Star Bulletin sale draws interest from Texas investor

BY Rick Daysog
Advertiser Staff Writer

A private equity investor from Texas was among those submitting proposals to purchase the Honolulu Star-Bulletin.

Today is the deadline to submit nonbinding bids to buy the state's No. 2 newspaper, which is being sold by owner Oahu Publications Inc. to make way for the company's purchase of the larger Honolulu Advertiser.

Brian Ferguson of Austin, Texas, submitted a plan to buy the Star-Bulletin and its sister publication MidWeek, which is state's largest weekly newspaper, said sources familiar with the sales process.

Ferguson is counsel for Anthem Holdings LLC, which owns about 6 percent of A. H. Belo Co. Belo owns The Dallas Morning News, The Providence Journal and The Press-Enterprise of Riverside, Calif.

In addition to Ferguson, state Sen. Sam Slom, president of Smart Business Hawaii, and local Internet publisher Malia Zimmerman submitted a joint bid for the Star-Bulletin, its Website, the newspaper's circulation list and its intellectual property.

John Walker, Chief Financial Officer for Oahu Publications, wouldn't say how many bids were received by today's deadline.

In an email today, Walker noted that any bids would have to be measured by minimum standards set by the U.S. Justice Department and the state Attorney General's office, which are monitoring the sales process.

The sales process calls for Oahu Publications, the Attorney General's office and the Justice Department to evaluate the offers and select qualified bidders.

Qualified bidders, in turn, would be given access to additional information about the newspaper's operations and will have between April 12 and April 19 to amend their bids.

David Black, Oahu Publication's owner, announced in February that he was acquiring The Advertiser, its Web site, its nondaily publications and its $82 million printing plant in Kapolei.
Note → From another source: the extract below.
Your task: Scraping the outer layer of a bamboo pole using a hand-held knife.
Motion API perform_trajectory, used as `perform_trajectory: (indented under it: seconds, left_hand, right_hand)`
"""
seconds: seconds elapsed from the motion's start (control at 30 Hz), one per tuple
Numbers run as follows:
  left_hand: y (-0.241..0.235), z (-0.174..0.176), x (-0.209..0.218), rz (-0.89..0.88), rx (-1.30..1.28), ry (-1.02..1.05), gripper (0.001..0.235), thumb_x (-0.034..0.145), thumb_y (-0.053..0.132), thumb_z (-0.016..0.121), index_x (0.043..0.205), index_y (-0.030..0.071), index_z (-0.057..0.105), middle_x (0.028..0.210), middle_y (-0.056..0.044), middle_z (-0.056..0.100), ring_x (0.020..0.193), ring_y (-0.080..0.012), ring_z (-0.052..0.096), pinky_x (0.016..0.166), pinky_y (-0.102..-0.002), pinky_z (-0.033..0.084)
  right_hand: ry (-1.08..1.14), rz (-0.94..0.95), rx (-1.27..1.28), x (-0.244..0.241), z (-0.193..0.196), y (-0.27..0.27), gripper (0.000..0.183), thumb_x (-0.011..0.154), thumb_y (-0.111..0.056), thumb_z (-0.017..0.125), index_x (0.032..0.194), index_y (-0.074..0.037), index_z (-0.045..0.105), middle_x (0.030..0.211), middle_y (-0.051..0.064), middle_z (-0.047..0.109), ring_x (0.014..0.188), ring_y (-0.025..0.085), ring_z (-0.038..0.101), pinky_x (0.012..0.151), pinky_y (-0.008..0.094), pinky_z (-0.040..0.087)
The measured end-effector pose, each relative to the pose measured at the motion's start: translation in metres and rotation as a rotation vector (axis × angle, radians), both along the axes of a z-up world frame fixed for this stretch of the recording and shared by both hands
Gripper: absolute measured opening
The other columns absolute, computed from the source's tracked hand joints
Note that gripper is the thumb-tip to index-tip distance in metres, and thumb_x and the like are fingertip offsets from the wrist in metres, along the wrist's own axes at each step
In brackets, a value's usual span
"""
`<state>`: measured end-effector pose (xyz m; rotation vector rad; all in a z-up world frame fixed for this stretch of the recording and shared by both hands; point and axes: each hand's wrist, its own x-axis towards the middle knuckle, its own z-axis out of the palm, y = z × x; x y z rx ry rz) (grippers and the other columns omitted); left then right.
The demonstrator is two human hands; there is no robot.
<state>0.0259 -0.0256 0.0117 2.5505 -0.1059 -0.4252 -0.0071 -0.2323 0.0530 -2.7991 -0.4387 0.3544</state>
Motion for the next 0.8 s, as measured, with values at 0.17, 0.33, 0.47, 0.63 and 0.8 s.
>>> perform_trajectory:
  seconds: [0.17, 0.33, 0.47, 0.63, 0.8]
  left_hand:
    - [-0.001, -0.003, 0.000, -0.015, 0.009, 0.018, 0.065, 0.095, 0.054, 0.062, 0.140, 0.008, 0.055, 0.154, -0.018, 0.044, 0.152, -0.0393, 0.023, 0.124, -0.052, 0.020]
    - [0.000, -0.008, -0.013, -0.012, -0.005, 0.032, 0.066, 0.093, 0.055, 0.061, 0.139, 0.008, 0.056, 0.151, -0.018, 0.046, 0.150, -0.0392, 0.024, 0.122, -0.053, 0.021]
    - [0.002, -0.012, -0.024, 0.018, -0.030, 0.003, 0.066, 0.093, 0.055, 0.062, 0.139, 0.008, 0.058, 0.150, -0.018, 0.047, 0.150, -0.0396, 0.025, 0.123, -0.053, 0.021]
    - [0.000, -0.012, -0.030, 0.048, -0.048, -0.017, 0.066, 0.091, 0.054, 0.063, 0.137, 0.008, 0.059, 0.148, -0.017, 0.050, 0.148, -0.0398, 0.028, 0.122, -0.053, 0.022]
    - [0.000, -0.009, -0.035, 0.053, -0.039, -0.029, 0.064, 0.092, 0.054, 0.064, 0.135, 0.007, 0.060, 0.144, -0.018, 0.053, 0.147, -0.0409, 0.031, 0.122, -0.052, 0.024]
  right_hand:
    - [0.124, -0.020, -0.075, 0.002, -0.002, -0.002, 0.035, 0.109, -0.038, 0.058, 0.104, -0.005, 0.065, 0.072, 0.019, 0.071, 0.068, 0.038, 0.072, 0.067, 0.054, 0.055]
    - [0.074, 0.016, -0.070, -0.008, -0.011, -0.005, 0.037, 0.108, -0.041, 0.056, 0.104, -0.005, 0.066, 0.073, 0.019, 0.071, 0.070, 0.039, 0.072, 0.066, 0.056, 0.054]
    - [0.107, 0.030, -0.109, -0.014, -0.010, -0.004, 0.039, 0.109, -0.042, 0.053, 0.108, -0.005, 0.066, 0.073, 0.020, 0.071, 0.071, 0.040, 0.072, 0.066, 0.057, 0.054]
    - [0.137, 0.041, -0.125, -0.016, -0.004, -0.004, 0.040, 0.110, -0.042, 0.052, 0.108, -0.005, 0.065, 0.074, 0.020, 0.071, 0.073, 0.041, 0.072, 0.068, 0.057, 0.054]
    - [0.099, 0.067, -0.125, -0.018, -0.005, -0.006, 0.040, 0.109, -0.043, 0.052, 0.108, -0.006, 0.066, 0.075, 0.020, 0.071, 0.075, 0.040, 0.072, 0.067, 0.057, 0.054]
To satisfy the U.S. Justice Department's antitrust division, Black agreed to offer to sell the Star-Bulletin. If no taker is found, Black said he would consolidate the two dailies.

The consolidation will likely result in the loss of at least 150 jobs at the Star-Bulletin. The number of jobs that may be lost at the Advertiser has not been disclosed but analysts said the Advertiser's job losses could exceed those at the Star-Bulletin.

Black is not offering MidWeek for sale and has said in the past that he doesn't expect to sell the Star-Bulletin due to the newspaper's losses, which averaged about $13.3 million a year.